# Exercise directions:
Could each entry below be written out exactly, with every picture dropped?

# Data for the task:
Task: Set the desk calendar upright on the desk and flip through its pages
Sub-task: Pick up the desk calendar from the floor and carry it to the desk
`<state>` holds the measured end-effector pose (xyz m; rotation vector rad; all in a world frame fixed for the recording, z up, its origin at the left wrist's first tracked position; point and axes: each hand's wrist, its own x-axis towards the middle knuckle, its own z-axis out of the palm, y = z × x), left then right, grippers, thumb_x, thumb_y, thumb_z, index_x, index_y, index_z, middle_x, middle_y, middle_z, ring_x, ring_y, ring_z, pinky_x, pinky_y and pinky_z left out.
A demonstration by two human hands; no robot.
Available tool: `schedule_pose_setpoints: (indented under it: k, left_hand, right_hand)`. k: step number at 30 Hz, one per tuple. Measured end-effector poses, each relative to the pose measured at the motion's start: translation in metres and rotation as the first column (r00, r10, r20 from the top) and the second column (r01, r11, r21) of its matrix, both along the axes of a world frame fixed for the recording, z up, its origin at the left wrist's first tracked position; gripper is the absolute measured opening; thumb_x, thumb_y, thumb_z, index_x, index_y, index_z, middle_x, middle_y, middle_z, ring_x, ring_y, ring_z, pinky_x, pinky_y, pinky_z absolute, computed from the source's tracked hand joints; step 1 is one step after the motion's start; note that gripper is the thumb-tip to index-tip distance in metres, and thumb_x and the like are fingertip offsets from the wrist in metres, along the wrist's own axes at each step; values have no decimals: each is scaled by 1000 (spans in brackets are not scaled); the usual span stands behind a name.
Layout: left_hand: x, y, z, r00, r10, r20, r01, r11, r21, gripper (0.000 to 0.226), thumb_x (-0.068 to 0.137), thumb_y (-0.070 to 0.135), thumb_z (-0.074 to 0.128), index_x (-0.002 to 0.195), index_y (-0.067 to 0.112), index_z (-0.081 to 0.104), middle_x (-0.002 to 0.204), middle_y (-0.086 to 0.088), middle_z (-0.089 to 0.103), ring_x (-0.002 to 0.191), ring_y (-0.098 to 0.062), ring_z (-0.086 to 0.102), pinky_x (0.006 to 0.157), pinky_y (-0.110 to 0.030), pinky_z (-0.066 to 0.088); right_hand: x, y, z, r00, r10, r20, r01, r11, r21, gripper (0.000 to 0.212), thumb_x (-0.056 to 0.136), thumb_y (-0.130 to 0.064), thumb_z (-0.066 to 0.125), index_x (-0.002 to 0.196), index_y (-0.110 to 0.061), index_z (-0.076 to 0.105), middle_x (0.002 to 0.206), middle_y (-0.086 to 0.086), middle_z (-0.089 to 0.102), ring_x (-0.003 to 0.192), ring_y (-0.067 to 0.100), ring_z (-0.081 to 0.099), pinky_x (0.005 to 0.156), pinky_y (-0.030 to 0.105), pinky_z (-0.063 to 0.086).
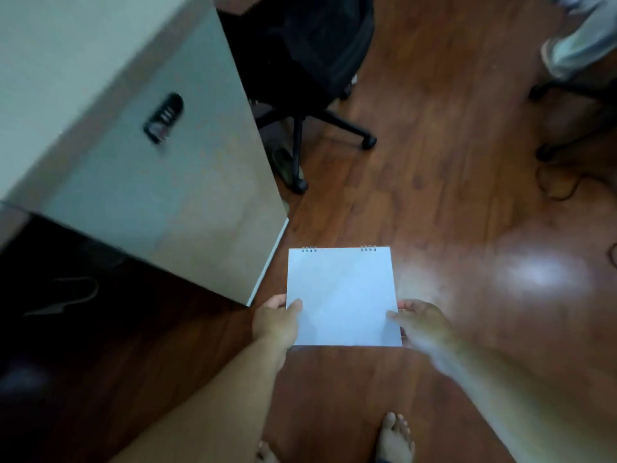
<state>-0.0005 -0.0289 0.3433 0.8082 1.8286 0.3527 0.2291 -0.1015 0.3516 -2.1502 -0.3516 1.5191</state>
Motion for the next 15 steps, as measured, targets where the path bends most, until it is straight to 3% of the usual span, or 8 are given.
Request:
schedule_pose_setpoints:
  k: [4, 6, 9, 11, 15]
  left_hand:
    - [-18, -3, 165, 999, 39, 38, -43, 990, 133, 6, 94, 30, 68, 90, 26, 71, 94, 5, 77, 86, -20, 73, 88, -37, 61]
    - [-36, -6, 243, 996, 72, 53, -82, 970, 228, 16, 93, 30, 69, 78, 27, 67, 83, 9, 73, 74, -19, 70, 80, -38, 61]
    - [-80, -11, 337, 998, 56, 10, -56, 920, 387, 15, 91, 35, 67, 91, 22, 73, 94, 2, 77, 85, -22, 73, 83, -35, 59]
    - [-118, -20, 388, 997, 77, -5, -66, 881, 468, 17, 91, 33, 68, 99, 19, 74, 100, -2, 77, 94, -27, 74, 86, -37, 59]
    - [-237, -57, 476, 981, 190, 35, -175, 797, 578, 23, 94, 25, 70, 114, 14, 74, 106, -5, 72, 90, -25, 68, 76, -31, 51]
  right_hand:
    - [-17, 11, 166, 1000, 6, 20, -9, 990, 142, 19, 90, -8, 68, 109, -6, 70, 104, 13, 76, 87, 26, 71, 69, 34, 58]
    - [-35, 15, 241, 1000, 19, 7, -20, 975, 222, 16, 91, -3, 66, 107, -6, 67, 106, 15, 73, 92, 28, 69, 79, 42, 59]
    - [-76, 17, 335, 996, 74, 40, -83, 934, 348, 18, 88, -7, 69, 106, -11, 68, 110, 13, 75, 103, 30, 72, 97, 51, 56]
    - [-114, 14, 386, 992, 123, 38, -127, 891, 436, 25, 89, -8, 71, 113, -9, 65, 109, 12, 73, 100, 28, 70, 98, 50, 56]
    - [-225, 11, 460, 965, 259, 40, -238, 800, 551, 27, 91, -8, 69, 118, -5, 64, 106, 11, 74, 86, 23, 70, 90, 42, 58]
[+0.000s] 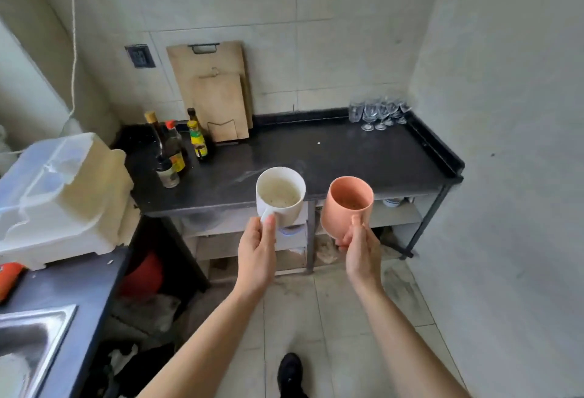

# Answer space:
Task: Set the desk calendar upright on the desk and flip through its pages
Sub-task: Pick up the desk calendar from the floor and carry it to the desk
`<state>` holds the measured end-effector pose (xyz m; rotation vector rad; all in a world frame fixed for the recording, z up, its origin at the left wrist's first tracked position; point and axes: each hand's wrist, its own x-axis towards the middle knuckle, its own z-axis out of the palm, y = z × x), left then right, grippers, thumb_x, thumb_y, thumb_z, index_x, index_y, index_z, middle_x, middle_y, middle_z, ring_x, ring_y, ring_z, pinky_x, pinky_y and pinky_z left out.
A demonstration by two human hands; no robot.
Available tool: `schedule_pose_setpoints: (indented under it: k, left_hand, right_hand)`. k: step number at 30 Hz, one per tuple. Measured end-effector poses, each relative to the pose measured at the motion's start: translation in metres and rotation as the first column (r00, r10, r20 from the top) and the second column (r01, r11, r21) of its matrix, both along the axes of a world frame fixed for the recording, z up, its origin at the left wrist's first tracked position; gripper is the absolute measured opening; thumb_x, thumb_y, thumb_z, index_x, index_y, index_z, middle_x, middle_y, middle_z, ring_x, ring_y, ring_z, pinky_x, pinky_y, pinky_z absolute, computed from the source's tracked hand joints; step 1 is one step after the motion's start; note that gripper is the thumb-tip to index-tip distance in metres, and thumb_x and the like are fingertip offsets from the wrist in metres, along the wrist's own axes at each step; values have no decimals: each is scaled by 1000 (spans in brackets are not scaled); the usual span stands behind a name.
Layout: left_hand: x, y, z, r00, r10, r20, r01, r11, r21, gripper (0.000 to 0.226), thumb_x (-0.068 to 0.137), thumb_y (-0.070 to 0.135), thumb_z (-0.074 to 0.128), index_x (-0.002 to 0.195), index_y (-0.067 to 0.112), index_z (-0.081 to 0.104), middle_x (-0.002 to 0.204), middle_y (-0.086 to 0.088), middle_z (-0.089 to 0.103), ring_x (-0.002 to 0.191), ring_y (-0.098 to 0.062), ring_z (-0.086 to 0.102), pinky_x (0.006 to 0.157), pinky_y (-0.110 to 0.030), pinky_z (-0.066 to 0.088); right_hand: x, y, z, r00, r10, r20, r01, r11, r21, gripper (0.000 to 0.212), thumb_x (-0.056 to 0.136), thumb_y (-0.130 to 0.064), thumb_z (-0.066 to 0.125), index_x (-0.002 to 0.196), index_y (-0.110 to 0.061), index_z (-0.076 to 0.105), middle_x (0.002 to 0.206), middle_y (-0.086 to 0.086), middle_z (-0.089 to 0.102), ring_x (-0.003 to 0.192), ring_y (-0.067 to 0.100), ring_z (-0.081 to 0.099), pinky_x (0.005 to 0.156), pinky_y (-0.030 to 0.105), pinky_z (-0.063 to 0.086).
<state>-0.0005 -0.0289 0.3433 0.8082 1.8286 0.3527 0.2291 -0.1015 0.3516 -2.1502 -0.3516 1.5191</state>
Motion for the next 15 steps, as measured, targets where the path bends most, until it is straight to 3% of the usual span, or 8 are given.
Request:
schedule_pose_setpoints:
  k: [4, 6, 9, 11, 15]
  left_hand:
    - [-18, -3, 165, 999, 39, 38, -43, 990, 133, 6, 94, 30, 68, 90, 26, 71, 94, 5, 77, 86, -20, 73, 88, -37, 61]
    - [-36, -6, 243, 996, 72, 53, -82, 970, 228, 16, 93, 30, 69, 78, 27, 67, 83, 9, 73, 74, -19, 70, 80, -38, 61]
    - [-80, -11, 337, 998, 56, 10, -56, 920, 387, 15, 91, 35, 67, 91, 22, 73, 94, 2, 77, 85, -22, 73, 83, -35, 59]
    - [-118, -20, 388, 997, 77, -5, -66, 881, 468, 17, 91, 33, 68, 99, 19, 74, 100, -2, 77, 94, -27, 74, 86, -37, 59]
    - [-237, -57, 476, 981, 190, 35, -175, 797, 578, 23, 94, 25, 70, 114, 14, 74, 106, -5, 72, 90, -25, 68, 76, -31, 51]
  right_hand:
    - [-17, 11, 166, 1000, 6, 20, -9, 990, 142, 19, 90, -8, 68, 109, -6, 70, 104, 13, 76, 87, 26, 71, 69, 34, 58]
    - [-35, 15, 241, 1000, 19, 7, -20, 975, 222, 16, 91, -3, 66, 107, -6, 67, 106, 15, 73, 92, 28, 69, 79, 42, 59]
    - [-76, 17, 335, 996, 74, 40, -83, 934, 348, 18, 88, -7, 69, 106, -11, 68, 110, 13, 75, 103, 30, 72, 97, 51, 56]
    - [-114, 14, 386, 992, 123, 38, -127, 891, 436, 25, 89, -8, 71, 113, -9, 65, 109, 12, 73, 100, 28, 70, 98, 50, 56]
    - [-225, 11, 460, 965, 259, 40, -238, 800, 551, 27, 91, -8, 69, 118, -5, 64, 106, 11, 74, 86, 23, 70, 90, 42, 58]
[+0.000s] 

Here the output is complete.